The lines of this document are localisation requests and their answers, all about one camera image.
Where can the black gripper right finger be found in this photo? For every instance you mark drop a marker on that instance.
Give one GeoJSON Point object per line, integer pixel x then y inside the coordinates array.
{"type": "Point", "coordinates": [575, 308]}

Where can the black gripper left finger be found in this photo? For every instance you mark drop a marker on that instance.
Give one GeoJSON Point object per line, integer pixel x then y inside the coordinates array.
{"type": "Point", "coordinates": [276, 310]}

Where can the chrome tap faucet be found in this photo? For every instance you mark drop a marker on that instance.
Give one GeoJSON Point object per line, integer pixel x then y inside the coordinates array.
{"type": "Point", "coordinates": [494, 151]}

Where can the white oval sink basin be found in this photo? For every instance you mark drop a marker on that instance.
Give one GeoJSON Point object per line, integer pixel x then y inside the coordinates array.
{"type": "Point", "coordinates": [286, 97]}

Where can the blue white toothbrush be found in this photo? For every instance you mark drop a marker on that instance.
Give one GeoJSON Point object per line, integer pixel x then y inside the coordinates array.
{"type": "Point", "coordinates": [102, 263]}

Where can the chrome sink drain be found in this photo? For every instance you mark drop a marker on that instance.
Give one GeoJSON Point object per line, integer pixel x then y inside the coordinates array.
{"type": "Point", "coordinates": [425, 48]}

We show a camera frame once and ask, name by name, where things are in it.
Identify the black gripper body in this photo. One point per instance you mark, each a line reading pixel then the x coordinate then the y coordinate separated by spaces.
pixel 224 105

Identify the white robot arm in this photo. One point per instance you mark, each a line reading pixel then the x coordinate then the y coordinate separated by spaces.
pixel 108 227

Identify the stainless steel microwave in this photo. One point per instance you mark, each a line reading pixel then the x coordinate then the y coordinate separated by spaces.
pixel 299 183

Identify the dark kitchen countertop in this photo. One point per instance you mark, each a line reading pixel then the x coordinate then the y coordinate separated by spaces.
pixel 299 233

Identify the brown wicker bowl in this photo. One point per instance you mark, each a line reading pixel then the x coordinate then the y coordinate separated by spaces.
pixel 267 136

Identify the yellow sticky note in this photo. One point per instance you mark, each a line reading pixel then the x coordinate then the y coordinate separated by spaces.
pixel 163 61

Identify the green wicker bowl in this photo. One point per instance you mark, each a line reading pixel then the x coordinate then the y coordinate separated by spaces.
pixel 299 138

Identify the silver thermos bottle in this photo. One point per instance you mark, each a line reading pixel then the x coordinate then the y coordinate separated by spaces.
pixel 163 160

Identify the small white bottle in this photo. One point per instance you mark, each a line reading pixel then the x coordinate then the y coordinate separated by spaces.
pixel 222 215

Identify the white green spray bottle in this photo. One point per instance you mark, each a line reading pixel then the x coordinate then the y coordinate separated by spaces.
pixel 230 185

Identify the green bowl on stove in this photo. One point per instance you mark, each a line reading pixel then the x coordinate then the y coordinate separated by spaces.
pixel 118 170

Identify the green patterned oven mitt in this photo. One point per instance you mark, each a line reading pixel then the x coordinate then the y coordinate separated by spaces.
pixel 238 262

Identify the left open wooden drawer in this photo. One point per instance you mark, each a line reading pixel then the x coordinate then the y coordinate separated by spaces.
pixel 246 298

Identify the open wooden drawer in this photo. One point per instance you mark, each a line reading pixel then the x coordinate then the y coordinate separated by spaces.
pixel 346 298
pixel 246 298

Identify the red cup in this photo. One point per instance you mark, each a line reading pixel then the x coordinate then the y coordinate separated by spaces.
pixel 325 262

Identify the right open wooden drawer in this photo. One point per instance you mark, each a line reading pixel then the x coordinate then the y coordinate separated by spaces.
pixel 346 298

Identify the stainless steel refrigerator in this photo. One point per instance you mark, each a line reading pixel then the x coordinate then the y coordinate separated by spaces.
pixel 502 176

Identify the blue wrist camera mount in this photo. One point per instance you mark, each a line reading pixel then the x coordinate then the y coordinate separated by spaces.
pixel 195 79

────────────────────

> _Problem to work on_
Copy out every record exactly.

> _Your response_
The lines of this document are localisation requests and their answers, all about one camera image.
Where can the black gripper right finger be found in this photo? For every instance you mark drop a marker on that instance.
Give one GeoJSON Point object per line, integer pixel x then y inside the coordinates array.
{"type": "Point", "coordinates": [575, 308]}

Where can the black gripper left finger be found in this photo? For every instance you mark drop a marker on that instance.
Give one GeoJSON Point object per line, integer pixel x then y inside the coordinates array.
{"type": "Point", "coordinates": [276, 310]}

Where can the chrome tap faucet be found in this photo? For every instance you mark drop a marker on that instance.
Give one GeoJSON Point object per line, integer pixel x then y inside the coordinates array.
{"type": "Point", "coordinates": [494, 151]}

Where can the white oval sink basin be found in this photo? For every instance you mark drop a marker on that instance.
Give one GeoJSON Point object per line, integer pixel x then y inside the coordinates array.
{"type": "Point", "coordinates": [286, 97]}

Where can the blue white toothbrush be found in this photo? For every instance you mark drop a marker on that instance.
Give one GeoJSON Point object per line, integer pixel x then y inside the coordinates array.
{"type": "Point", "coordinates": [102, 263]}

Where can the chrome sink drain be found in this photo? For every instance you mark drop a marker on that instance.
Give one GeoJSON Point object per line, integer pixel x then y inside the coordinates array.
{"type": "Point", "coordinates": [425, 48]}

We show a camera frame once and ask, name by name, where things are in it.
Identify the black gripper body in this photo. One point per instance you mark, each a line reading pixel then the x coordinate then the y coordinate separated by spaces.
pixel 224 105

Identify the white robot arm in this photo. One point per instance you mark, each a line reading pixel then the x coordinate then the y coordinate separated by spaces.
pixel 108 227

Identify the stainless steel microwave in this photo. One point per instance you mark, each a line reading pixel then the x coordinate then the y coordinate separated by spaces.
pixel 299 183

Identify the dark kitchen countertop in this photo. One point per instance you mark, each a line reading pixel then the x coordinate then the y coordinate separated by spaces.
pixel 299 233

Identify the brown wicker bowl in this photo. One point per instance you mark, each a line reading pixel then the x coordinate then the y coordinate separated by spaces.
pixel 267 136

Identify the yellow sticky note in this photo. One point per instance you mark, each a line reading pixel then the x coordinate then the y coordinate separated by spaces.
pixel 163 61

Identify the green wicker bowl in this photo. One point per instance you mark, each a line reading pixel then the x coordinate then the y coordinate separated by spaces.
pixel 299 138

Identify the silver thermos bottle in this photo. One point per instance you mark, each a line reading pixel then the x coordinate then the y coordinate separated by spaces.
pixel 163 160

Identify the small white bottle in this photo. One point per instance you mark, each a line reading pixel then the x coordinate then the y coordinate separated by spaces.
pixel 222 215

Identify the white green spray bottle in this photo. One point per instance you mark, each a line reading pixel then the x coordinate then the y coordinate separated by spaces.
pixel 230 185

Identify the green bowl on stove in this photo. One point per instance you mark, each a line reading pixel then the x coordinate then the y coordinate separated by spaces.
pixel 118 170

Identify the green patterned oven mitt in this photo. One point per instance you mark, each a line reading pixel then the x coordinate then the y coordinate separated by spaces.
pixel 238 262

Identify the left open wooden drawer in this photo. One point per instance you mark, each a line reading pixel then the x coordinate then the y coordinate separated by spaces.
pixel 246 298

Identify the open wooden drawer in this photo. One point per instance you mark, each a line reading pixel then the x coordinate then the y coordinate separated by spaces.
pixel 346 298
pixel 246 298

Identify the red cup in this photo. One point per instance you mark, each a line reading pixel then the x coordinate then the y coordinate separated by spaces.
pixel 325 262

Identify the right open wooden drawer in this photo. One point per instance you mark, each a line reading pixel then the x coordinate then the y coordinate separated by spaces.
pixel 346 298

Identify the stainless steel refrigerator in this photo. One point per instance you mark, each a line reading pixel then the x coordinate then the y coordinate separated by spaces.
pixel 502 176

Identify the blue wrist camera mount in this photo. One point per instance you mark, each a line reading pixel then the x coordinate then the y coordinate separated by spaces.
pixel 195 79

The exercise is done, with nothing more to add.